● Work instructions
Exactly as they appear, restate the lines of the material, from the first through the one containing "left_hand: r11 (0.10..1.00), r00".

● Supplied information
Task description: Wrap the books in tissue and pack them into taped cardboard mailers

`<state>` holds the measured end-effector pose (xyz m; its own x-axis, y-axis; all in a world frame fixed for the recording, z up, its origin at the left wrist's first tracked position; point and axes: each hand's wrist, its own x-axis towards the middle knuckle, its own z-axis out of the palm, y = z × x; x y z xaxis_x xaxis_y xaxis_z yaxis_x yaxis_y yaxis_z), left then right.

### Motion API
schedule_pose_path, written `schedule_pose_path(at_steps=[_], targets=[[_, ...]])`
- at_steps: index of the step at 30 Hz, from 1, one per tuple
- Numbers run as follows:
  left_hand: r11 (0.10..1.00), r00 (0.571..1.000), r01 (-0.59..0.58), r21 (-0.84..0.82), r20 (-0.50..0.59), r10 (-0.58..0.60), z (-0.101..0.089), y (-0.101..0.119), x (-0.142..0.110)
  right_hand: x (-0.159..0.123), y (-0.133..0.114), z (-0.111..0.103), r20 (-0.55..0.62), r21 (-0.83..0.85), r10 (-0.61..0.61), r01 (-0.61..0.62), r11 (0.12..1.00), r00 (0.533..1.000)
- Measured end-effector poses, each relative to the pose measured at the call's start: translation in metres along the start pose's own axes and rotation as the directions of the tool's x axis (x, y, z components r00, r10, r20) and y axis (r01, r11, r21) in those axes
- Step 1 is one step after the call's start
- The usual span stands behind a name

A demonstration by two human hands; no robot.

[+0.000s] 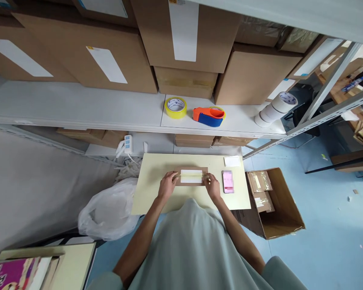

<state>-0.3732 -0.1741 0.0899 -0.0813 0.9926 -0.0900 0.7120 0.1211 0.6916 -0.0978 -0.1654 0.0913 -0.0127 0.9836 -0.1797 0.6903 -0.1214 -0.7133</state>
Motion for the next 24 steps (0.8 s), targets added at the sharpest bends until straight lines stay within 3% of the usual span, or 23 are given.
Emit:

● Task output
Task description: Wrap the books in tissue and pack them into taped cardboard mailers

`<state>` holds the measured end-effector pose (xyz m; its own x-axis, y-axis; all in a world frame fixed for the recording, z up, its origin at the left wrist's first tracked position; point and axes: each hand's wrist, its own x-axis towards the middle knuckle, its own z-axis out of the palm, y = z × x; x y z xaxis_x xaxis_y xaxis_z yaxis_x yaxis_y yaxis_z), left then right.

### Motion API
schedule_pose_path, written `schedule_pose_path(at_steps=[_], targets=[[_, ...]])`
- at_steps: index of the step at 30 Hz, from 1, one per tuple
- Numbers run as follows:
  left_hand: r11 (0.10..1.00), r00 (0.571..1.000), r01 (-0.59..0.58), r21 (-0.84..0.82), r20 (-0.50..0.59), r10 (-0.58..0.60), z (-0.101..0.089), y (-0.101..0.119), x (-0.142..0.110)

The response to this exercise is now complete.